Netflix tried something similar a few years ago, but in my opinion it missed a critical ingredient, which was dropping people into the middle of content at a compelling point.

Really like the execution here. YouTube take note.

Part of the issue with endless carousels of thumbnails now is that the thumbnails are almost invariable clickbait now. What will I actually get? I have no idea. Even YouTube channels I genuinely enjoy use thumbnails which are entirely different from the actual content. I suppose sensationalism has taken over.

  • You can't blame creators for playing the game. All they have is that thumbnail to market their content.

    • No, I don't blame them at all. I make the odd YouTube video and the choice not to use these thumbnails is essentially a choice to stay irrelevant. Not to say sensational thumb nails would help; I make boring videos. But even if they were meant to be more interesting, that choice would clearly be self-sabotaging.

I think the user intent matters. When I go to Netflix to choose what I want to watch the last thing I want is to be dropped into the middle of random content. I hate auto playing videos when I'm trying to decide if I even want to watch this.

On the other hand when I go to tiktok I get thrown into a random content at every finger flick and I'm delighted because that's exactly why I went there.

If Netflix had well personalized mini tiktok mode serving interesting scenes from the movies you can watch there it could do wonderfully.

Interesting movie scenes is entire genre of tiktok videos. Another movie related genre is narrated summaries of weird movies. This requires bit of work to prepare but still could do well.

Can you give any insight into why these projects were canceled at Disney or Netflix?

  • I can't speak to Netflix. At Disney the willingness to experiment with streaming UX was thin on the ground six years ago. It was about making something that felt like a direct Netflix competitor. Other experiments have shipped since then, like co-viewing.

    I actually believe TikTok is more of the spiritual inheritor of this kind of project more than any other platform.

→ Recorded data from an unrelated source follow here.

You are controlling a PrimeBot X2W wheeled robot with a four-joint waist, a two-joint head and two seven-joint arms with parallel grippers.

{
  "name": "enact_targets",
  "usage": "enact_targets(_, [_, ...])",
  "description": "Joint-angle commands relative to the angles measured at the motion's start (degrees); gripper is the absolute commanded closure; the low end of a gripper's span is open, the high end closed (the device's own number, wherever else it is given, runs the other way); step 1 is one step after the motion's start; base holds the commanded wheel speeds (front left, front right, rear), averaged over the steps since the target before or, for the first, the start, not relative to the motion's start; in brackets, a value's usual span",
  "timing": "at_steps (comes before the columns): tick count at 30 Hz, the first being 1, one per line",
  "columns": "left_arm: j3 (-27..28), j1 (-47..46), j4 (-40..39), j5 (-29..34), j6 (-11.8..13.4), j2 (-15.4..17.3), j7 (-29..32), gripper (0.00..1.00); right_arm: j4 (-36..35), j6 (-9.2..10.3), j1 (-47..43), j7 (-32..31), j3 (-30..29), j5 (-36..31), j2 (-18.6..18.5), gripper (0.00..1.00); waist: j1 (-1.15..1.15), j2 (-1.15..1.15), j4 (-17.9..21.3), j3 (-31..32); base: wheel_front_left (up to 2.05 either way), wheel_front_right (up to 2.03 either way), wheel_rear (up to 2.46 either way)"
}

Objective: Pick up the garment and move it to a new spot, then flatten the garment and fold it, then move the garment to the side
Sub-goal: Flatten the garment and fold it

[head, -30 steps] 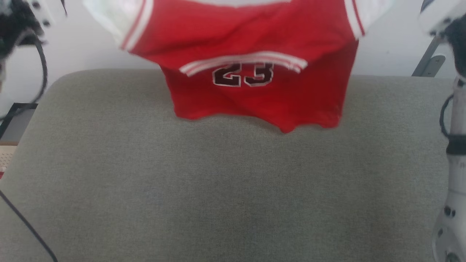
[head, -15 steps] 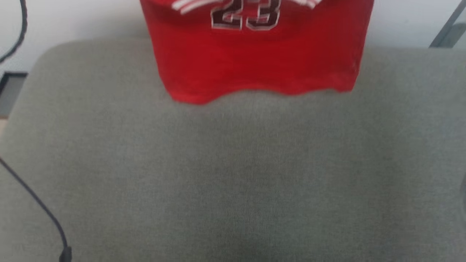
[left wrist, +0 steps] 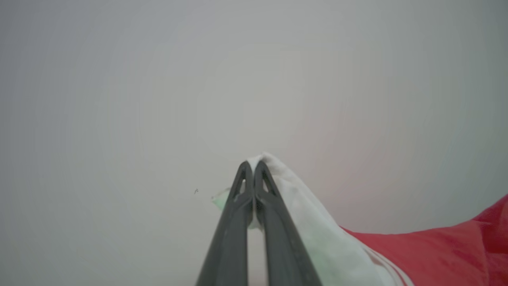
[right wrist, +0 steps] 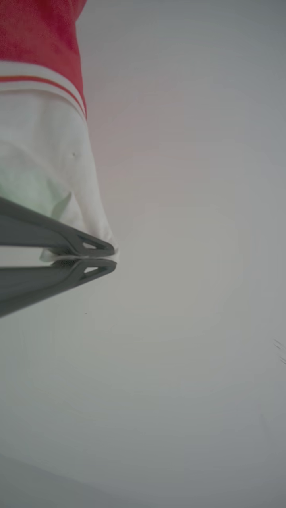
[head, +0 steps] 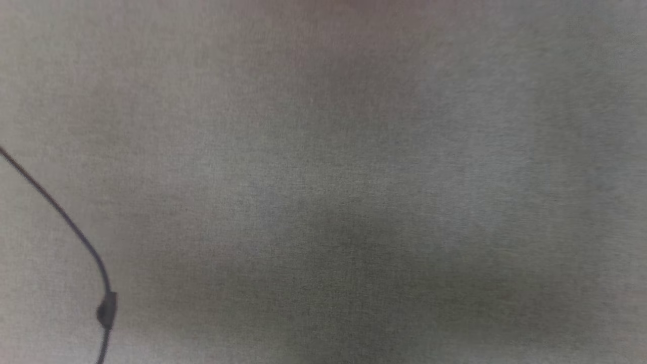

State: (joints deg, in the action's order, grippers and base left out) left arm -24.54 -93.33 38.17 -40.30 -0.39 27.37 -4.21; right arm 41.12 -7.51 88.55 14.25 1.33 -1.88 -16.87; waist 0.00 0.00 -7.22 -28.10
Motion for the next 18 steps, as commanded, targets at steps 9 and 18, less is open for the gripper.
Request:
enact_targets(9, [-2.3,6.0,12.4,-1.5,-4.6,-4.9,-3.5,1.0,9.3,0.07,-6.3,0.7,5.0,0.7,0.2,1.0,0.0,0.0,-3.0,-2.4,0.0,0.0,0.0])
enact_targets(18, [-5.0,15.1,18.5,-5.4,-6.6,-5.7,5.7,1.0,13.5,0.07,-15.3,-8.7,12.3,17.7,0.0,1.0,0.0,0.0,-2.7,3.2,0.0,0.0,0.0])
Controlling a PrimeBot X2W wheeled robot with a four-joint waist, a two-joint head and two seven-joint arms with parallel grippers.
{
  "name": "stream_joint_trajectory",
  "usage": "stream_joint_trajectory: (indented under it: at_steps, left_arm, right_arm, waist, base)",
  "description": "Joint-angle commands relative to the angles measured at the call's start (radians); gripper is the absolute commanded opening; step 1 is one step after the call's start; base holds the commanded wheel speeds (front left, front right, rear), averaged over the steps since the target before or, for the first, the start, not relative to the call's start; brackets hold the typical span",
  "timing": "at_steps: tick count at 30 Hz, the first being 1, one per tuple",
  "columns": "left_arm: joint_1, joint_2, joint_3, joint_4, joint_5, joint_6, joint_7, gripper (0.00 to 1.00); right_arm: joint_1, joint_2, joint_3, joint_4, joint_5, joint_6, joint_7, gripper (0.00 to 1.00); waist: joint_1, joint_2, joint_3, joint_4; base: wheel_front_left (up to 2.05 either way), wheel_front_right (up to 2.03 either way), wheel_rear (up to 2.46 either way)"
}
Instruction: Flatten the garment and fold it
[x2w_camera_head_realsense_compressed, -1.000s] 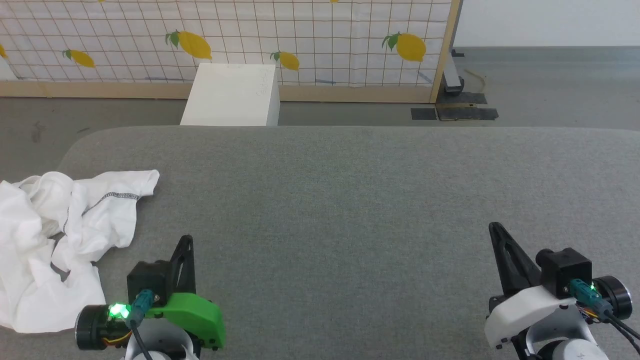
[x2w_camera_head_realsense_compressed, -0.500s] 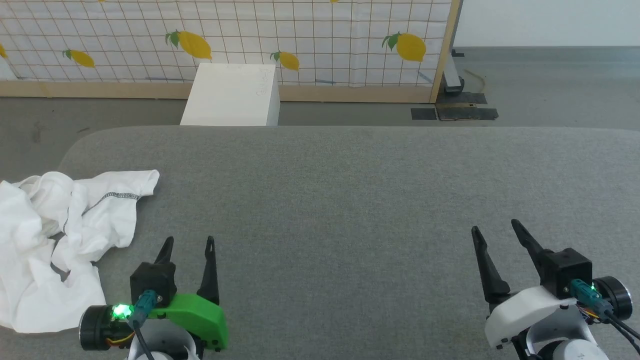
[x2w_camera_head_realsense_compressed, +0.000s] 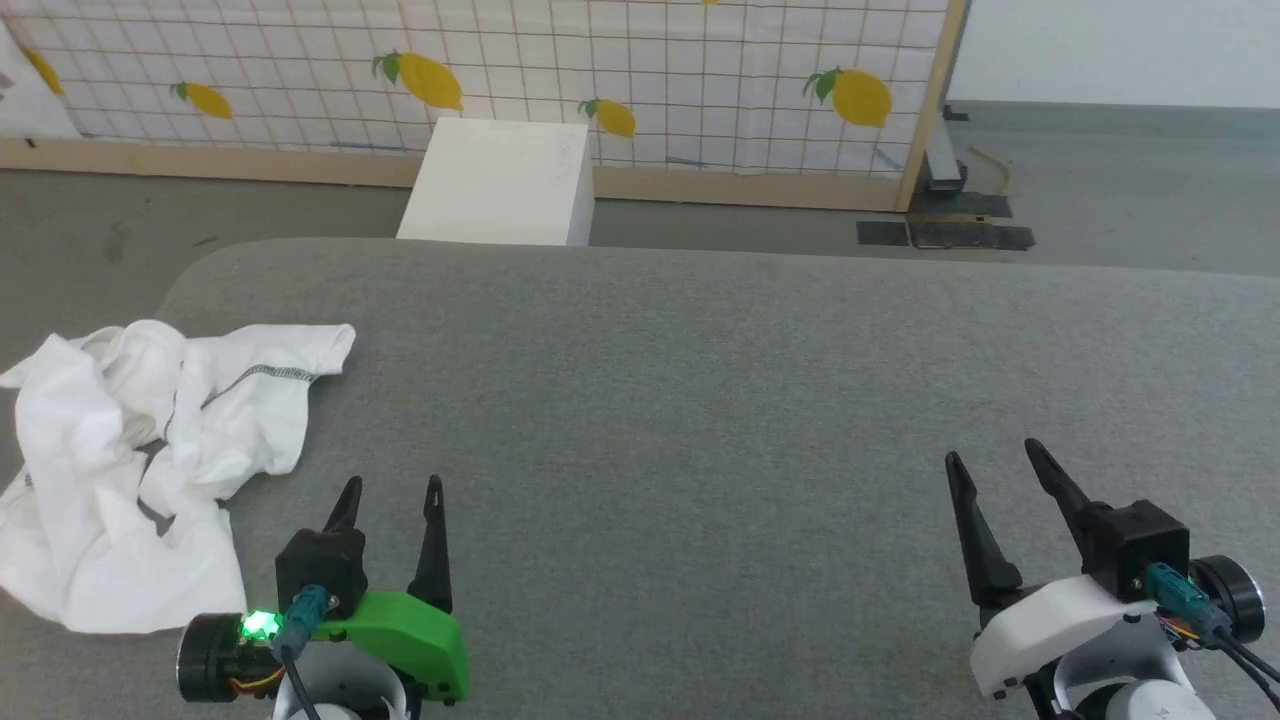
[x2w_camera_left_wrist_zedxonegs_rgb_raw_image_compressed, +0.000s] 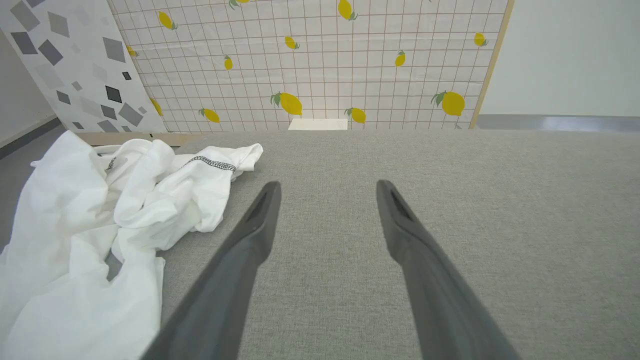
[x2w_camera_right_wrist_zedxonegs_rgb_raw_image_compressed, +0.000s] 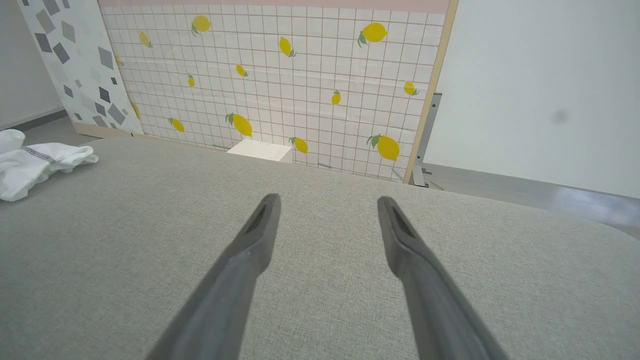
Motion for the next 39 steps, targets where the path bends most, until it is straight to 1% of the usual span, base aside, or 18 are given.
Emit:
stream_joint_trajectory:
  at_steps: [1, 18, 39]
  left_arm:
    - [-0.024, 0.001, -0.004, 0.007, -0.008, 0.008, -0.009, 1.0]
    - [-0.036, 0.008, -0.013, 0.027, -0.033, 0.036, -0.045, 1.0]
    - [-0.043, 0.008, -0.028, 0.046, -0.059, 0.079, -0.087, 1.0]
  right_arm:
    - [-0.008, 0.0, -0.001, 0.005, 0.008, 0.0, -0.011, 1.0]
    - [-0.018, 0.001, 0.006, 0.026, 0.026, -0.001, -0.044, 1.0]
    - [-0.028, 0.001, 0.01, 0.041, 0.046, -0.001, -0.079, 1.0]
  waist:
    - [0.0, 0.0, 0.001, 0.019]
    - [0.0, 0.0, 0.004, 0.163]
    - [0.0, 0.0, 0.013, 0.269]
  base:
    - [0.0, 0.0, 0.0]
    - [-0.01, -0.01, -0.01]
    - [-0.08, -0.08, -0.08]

    • I guess what I am trying to ask is why was UX research "thin on the ground" (lovely expression, never heard it before). Was it a profit loss thing or more like the progress wasn't fast enough

TikToks has a bunch of channels playing juicy clips from random movies and shows. always have to pop into hashtag or comments to find out what. Maybe they got axe, I don't see them in my feed anymore, but more than a few times I wished there was one click to keep watching optinos. There's always short form video that gets people side tracked, why not side track into an episode of a show.

This Netflix feature drives me crazy. Now I always mute my TV when browsing Netflix because as you highlight items they play and it is super annoying.

could that be solved by finding and using the 'most replayed' mark timestamps for each video and using that to find the best start points for each video

  • Depends on the content and how it tends to be consumed. That might work for YouTube but maybe not, say, Netflix or services that stream movies.

    We did a mix of human curation and random selection, noting which random selections were successful and which were not. It was effective enough. The thing about an experience like this is that it doesn't need to be perfect. Like channel surfing, if it doesn't catch you then just switch the channel.

  • Uhm, only if this mark doesn't get affect by it being streamed here or it was be less relevant later.